Киа перевернула страницу.
О-о-о! Вот это здорово!
В журнале помещены фотопортреты людей до и после пластических операций на лицах, только послеоперационные фотографии были сделаны сразу же по завершении операций. Лица в шрамах, разрезах, струпьях, в крови.
Киа перевернула страницу., то же самое; новая страница… опять такие же фотографии… опять… опять… но фотографии становились все более и более ужасающими. Она не могла поверить, что кто-то дал согласие на то, чтобы его лицо было сфотографировано в столь ужасающем виде, а фото напечатано в журнале, — фотографии попросту повергали в ужас.
Когда Киа добралась до фотографий, показывающих полный набор скальпелей, ланцетов, ножей и других жутких хирургических инструментов, она едва не лишилась чувств. И…
Ни за что!
Нет!
Ни за что!
Она смотрела на фотографии костей — отпиленных и отрубленных. И на куски мяса и жира, красных от крови и отливающих глянцем на фоне сверкающих металлических подносов и чашек…
И на людей со шрамами…
Изрезанных…
После ампутации…
Она принялась перелистывать страницы журнала. Быстрее, быстрее.
Вот тело, подвешенное на металлических крюках; к нему подведены провода, оканчивающиеся зажимами, впившимися в тело…
Быстрее.
Адский коллаж из изрезанных женских тел…
Быстрее.
Еще больше кровоточащей плоти…
Быстрее.
Еще более ужасное фото…
Быстрее.
Перчатка с прикрепленными к пальцам длинными ржавыми лезвиями в форме устрашающих когтей.
А-А-А-А-А-А-А-А-А-Й-Й-Й-Й-Й-Й-Й!!!
Перчатка внезапно отделилась от фотографии, стала объемной и словно кинулась в лицо Киа. Девушка в ужасе отпрянула; из обширной раны посреди лица, появившейся на том месте, где только что был нос, струей брызнула на страницы журнала горячая алая кровь.
— Получи свой нос! — рассмеялся Фредди.
Киа в ужасе вскрикнула и проснулась.
Журнал, лежавший у нее на коленях, был открыт на странице с подборкой мнений на тему «Будут ли красный и зеленый цвета модными в предстоящем сезоне?». Она резким движением стряхнула журнал на пол, словно ядовитое насекомое.
Сидевшая рядом с ней Гибб дернулась, как ужаленная, и, широко раскрыв удивленные глаза, с испугом уставилась на Киа.
У Киа просто было видение. Но воспоминание об этом видении все еще свежо в ее памяти.
Машинально она поднесла руку к носу — пощупать, на месте ли…
И вздрогнула.
Из носа шла кровь.
— Ну и дела, — мрачно произнес Уилл. — Я пришел, чтобы узнать, в порядке ли Лори, а ты довел ее до обморока. О чем ты думал, дружище?

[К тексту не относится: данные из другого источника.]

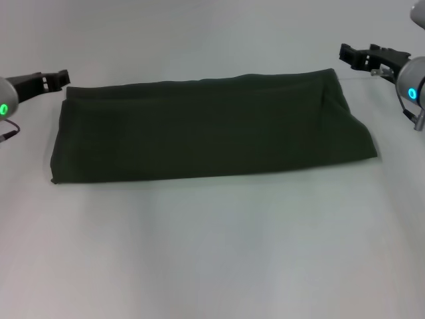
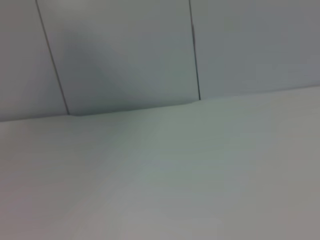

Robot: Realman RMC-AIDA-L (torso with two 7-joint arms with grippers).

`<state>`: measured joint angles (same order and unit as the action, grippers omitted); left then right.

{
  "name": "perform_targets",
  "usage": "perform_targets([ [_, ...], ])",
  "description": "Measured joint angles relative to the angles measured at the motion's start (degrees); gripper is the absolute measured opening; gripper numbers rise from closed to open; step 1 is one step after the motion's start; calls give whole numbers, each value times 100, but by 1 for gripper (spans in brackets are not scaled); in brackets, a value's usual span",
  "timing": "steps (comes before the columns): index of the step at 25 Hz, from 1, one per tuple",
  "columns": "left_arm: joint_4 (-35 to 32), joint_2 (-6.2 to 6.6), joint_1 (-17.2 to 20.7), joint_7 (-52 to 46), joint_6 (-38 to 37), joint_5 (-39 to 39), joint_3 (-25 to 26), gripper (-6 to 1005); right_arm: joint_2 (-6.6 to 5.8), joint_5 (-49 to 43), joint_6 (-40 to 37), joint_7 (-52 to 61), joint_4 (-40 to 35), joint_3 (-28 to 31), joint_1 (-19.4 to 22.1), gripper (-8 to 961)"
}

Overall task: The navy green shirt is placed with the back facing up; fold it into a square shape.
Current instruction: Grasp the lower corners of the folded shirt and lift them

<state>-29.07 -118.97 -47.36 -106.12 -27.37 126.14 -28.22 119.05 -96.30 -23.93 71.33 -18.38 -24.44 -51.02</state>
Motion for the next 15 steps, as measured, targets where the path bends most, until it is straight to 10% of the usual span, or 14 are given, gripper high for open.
perform_targets([
  [8,-118,495,367,-19,-1940,-623,-29,533,-163,629,-1062,288,-69,0,562,699],
  [15,-431,885,760,-698,-3814,-513,-451,535,-742,622,-2723,1726,-120,-841,1274,843],
])
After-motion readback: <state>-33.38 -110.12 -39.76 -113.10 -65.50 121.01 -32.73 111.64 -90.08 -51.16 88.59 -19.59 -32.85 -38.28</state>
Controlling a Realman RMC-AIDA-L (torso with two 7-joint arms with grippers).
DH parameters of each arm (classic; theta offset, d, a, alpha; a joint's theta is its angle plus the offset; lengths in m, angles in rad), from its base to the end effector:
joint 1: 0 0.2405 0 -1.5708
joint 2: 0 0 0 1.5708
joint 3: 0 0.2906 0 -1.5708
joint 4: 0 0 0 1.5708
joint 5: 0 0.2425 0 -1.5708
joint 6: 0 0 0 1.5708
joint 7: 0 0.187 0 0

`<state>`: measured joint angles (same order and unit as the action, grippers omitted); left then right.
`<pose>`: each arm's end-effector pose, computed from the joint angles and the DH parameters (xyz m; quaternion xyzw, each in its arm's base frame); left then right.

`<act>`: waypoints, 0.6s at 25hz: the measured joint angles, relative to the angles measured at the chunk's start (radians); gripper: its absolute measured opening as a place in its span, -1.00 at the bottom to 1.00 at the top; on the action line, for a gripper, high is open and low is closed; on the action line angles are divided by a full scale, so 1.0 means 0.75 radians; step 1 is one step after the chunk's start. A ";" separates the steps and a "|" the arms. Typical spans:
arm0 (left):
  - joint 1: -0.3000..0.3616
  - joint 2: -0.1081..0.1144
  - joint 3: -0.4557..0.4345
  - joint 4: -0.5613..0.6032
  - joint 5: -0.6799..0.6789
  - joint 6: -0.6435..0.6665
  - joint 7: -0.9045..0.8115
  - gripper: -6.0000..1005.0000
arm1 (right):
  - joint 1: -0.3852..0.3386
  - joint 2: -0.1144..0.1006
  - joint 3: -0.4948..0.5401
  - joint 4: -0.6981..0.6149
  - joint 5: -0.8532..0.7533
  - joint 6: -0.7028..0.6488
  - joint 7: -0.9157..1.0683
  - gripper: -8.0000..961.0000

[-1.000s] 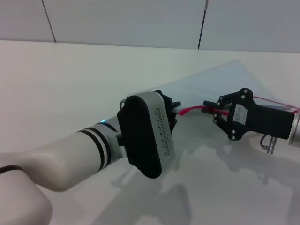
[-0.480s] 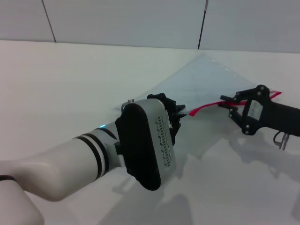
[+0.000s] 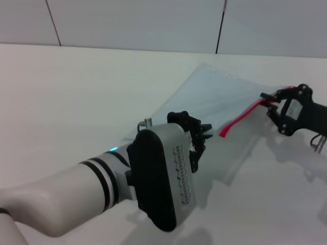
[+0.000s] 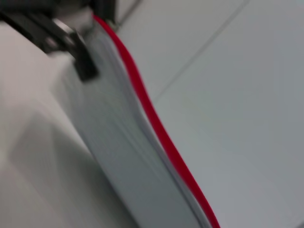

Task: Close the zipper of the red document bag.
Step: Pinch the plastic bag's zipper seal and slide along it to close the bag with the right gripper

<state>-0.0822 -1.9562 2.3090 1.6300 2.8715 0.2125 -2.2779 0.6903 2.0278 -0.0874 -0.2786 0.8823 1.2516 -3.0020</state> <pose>-0.1443 0.3215 -0.1469 -0.9003 0.2099 -0.0153 0.3811 0.3246 0.4423 -0.0629 -0.9079 -0.1680 0.0983 0.3712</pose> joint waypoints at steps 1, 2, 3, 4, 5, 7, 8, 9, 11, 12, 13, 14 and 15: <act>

Уилл и Марк все еще стояли в школьном коридоре у дверей медпункта. Что и говорить, Уилл был сильно раздосадован тем, что Марк поступил опрометчиво, посвятив Лори во все. Марк не оправдывался. Здесь творилось что-то непонятное.
Вдруг Марк стремительно поднял глаза на Уилла.
— А ты знаешь, мне сейчас впервые в жизни пришло в голову, что я, возможно, и не сумасшедший. Она видела тот же сон. Мой брат был прав.
Перед тем как Бобби покончил с собой, он все рассказал Марку: о детях, распевавших ту самую песенку, о Фредди Крюгере. Он говорил, что Фредди приходил за ним, хотел его убить. Но Бобби никто не верил. Поэтому он и ушел из жизни.
Но как Лори могло присниться то же самое, что его брату? Если, конечно…
Внезапно по коридору разнесся чей-то голос:
— Уилл? Марк? Мне надо с вами поговорить.
Это был директор школы Шей, а с ним два полицейских.
— Вот черт! — прошептал Уилл.
На директоре был красивый, несколько легкомысленный для его возраста костюм. Шей принадлежал к той категории жизнелюбивых людей, которые выросли из золотых мальчиков шестидесятых годов, обладали теперь прочным положением, солидной зарплатой и на протяжении тридцати, а может, и сорока лет голосовали только за республиканцев. Однако, в отличие от многих сверстников и однокашников. Шей мог похвалиться своими прогрессивными взглядами на образование. Он не уставал говорить, что, когда впервые переступил порог средней школы Спрингвуда, сразу понял, что подходы к обучению, в основе которых лежат формализм или твердая рука, могут только навредить.
Но в жизни случаются и такие моменты, когда необходимо провести четкую границу дозволенного.